Create another dictionary to keep track of "parents". We use this to generate the MST. It's more natural to keep track of edges, but it's actually easier to implement by keeping track of "parents". Note that if you root a tree (i.e. designate some node as the root), then every node (other than the root) has precisely one parent. So by producing this dictionary of parents we'll have our MST!
Create a new list with a randomly chosen node v from the original list.
Remove v from the distance dictionary and add it to the parent dictionary with a null as its parent (i.e. it's the "root").
Go through the row in the adjacency matrix for that node. For any node w that is connected (for non-connected nodes you have to set their adjacency matrix value to some special value. 0, -1, int max, etc.) update its "distance" in the dictionary to adjacencyMatrix[v][w]. The idea is that it's not "infinitely far away" anymore... we know we can get there from v.
While the dictionary is not empty (i.e. while there are nodes we still need to connect to)
Look over the dictionary and find the vertex with the smallest distance x
Add it to our new list of vertices
For each of its neighbors, update their distance to min(adjacencyMatrix[x][neighbor], distance[neighbor]) and also update their parent to x. Basically, if there is a faster way to get to neighbor then the distance dictionary should be updated to reflect that; and if we then add neighbor to the new list we know which edge we actually added (because the parent dictionary says that its parent was x).
We're done. Output the MST however you want (everything you need is contained in the parents dictionary)

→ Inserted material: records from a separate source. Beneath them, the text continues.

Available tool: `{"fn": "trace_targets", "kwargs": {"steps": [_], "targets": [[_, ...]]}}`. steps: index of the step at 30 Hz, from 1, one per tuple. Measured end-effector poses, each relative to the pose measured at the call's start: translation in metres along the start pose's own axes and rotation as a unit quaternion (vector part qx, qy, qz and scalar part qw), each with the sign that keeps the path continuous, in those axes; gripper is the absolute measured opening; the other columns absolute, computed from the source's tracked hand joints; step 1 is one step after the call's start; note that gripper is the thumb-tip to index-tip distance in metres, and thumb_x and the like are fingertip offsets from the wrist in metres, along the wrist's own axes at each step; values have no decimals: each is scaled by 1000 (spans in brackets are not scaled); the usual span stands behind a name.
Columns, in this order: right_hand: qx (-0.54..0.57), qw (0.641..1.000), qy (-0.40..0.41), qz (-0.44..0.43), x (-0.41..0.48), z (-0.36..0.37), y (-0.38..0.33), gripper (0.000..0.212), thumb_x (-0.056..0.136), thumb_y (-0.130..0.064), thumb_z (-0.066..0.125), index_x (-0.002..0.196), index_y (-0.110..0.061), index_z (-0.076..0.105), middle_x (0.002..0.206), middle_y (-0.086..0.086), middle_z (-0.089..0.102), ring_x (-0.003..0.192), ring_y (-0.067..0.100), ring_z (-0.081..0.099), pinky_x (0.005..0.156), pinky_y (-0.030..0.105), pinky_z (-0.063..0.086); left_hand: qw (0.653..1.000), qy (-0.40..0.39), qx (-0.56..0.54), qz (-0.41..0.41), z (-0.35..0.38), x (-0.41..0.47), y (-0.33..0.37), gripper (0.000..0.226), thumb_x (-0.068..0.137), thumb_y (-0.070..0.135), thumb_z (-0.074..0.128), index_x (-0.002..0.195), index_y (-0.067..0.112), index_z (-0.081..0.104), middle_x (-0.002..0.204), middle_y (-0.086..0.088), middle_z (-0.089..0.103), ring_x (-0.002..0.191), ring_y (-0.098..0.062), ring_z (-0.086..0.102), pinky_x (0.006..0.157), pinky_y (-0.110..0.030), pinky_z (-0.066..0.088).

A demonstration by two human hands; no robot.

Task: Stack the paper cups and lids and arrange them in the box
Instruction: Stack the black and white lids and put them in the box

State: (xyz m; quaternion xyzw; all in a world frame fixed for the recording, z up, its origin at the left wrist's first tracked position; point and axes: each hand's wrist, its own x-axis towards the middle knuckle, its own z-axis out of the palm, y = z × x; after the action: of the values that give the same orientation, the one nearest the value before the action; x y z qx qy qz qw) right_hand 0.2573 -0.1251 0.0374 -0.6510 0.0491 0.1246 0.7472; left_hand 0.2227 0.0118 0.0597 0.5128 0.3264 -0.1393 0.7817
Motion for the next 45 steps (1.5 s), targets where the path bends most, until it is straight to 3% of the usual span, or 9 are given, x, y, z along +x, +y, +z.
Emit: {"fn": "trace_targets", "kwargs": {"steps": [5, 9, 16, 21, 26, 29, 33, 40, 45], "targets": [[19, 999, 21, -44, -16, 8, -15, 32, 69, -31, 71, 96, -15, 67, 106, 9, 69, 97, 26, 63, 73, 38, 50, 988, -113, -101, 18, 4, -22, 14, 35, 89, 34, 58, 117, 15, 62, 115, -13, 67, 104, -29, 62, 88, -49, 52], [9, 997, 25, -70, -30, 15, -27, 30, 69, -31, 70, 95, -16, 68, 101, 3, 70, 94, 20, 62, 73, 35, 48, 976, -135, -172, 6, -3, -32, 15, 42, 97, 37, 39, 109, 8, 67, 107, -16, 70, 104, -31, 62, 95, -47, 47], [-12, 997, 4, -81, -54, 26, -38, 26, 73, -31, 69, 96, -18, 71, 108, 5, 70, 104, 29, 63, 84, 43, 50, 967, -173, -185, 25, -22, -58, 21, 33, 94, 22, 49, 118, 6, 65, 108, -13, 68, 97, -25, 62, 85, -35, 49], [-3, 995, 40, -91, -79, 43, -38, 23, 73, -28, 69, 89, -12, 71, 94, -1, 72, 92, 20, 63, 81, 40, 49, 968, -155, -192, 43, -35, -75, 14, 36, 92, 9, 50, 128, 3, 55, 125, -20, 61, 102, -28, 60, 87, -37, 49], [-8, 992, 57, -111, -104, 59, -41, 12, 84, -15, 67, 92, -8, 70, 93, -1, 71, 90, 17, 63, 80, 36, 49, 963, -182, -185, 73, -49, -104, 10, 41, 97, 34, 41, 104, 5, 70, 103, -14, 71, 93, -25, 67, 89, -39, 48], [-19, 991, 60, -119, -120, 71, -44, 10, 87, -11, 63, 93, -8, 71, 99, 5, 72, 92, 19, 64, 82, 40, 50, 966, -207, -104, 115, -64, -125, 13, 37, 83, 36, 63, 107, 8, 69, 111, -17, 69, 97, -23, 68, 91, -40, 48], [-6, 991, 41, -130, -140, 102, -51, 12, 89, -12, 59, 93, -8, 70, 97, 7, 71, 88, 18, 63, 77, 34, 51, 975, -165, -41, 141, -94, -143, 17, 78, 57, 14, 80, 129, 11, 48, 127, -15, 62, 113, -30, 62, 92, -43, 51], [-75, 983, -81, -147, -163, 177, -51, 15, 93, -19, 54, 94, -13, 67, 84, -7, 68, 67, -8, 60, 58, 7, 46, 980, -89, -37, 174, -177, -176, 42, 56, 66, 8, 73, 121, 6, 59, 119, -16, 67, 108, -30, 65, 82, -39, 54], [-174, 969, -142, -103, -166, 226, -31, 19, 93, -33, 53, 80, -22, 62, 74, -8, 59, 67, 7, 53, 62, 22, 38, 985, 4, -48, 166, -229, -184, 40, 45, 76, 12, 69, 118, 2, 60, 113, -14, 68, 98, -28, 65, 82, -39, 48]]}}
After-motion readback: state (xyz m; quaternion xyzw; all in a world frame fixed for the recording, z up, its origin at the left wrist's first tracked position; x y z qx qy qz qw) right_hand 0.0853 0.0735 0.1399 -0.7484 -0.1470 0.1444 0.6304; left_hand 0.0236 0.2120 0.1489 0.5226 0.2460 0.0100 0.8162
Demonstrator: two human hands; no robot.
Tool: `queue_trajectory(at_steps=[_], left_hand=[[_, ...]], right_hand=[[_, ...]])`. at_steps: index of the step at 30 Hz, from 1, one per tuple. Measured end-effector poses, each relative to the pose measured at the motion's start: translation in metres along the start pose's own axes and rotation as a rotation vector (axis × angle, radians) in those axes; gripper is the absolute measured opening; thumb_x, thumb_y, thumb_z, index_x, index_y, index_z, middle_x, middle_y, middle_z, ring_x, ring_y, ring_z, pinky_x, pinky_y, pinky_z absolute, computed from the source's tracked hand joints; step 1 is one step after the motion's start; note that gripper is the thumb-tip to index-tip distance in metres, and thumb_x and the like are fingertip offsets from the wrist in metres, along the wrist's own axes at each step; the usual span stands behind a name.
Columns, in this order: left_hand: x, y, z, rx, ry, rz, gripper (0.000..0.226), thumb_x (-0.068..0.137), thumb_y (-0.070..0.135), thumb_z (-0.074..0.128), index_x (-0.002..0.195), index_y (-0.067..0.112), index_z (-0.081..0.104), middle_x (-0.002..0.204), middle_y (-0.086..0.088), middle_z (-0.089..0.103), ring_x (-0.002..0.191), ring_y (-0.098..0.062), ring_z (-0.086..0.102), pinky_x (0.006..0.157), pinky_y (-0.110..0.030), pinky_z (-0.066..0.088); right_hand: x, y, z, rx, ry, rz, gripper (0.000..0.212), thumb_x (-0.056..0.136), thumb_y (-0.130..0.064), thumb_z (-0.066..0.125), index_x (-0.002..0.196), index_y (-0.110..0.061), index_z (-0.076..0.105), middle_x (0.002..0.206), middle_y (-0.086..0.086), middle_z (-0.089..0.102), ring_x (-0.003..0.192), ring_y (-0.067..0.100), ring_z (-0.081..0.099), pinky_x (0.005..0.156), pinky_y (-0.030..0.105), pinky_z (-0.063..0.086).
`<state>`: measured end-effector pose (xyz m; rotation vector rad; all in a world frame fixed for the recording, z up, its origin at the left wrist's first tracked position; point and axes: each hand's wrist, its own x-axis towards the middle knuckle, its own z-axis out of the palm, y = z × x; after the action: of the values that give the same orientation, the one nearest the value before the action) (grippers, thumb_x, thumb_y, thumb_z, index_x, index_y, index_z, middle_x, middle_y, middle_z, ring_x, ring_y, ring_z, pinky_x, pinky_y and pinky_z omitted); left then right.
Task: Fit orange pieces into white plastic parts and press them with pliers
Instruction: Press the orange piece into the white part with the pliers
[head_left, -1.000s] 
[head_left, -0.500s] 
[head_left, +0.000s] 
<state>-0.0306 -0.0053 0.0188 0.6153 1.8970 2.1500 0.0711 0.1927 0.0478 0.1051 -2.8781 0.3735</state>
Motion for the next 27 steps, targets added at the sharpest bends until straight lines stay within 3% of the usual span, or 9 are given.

I admit there is a bit of a leap from the wikipedia page to the actual implementation as outlined above. I think the best way to approach this gap is to just brute force the code. By that I mean, if the pseudocode says "find the min [blah] such that [foo] is true" then write whatever code you need to perform that, and stick it in a separate method. It'll definitely be inefficient, but it'll be a valid implementation. The issue with graph algorithms is that there are 30 ways to implement them and they are all very different in performance; the wikipedia page can only describe the algorithm conceptually. The good thing is that once you implement it some way, you can find optimizations quickly ("oh, if I keep track of this state in this separate data structure, I can make this lookup way faster!"). By the way, the runtime of this is O(|V|^2). I'm too lazy to detail that analysis, but loosely it's because:
All initialization is O(|V|) at worse
We do the loop O(|V|) times and take O(|V|) time to look over the dictionary to find the minimum node. So basically the total time to find the minimum node multiple times is O(|V|^2).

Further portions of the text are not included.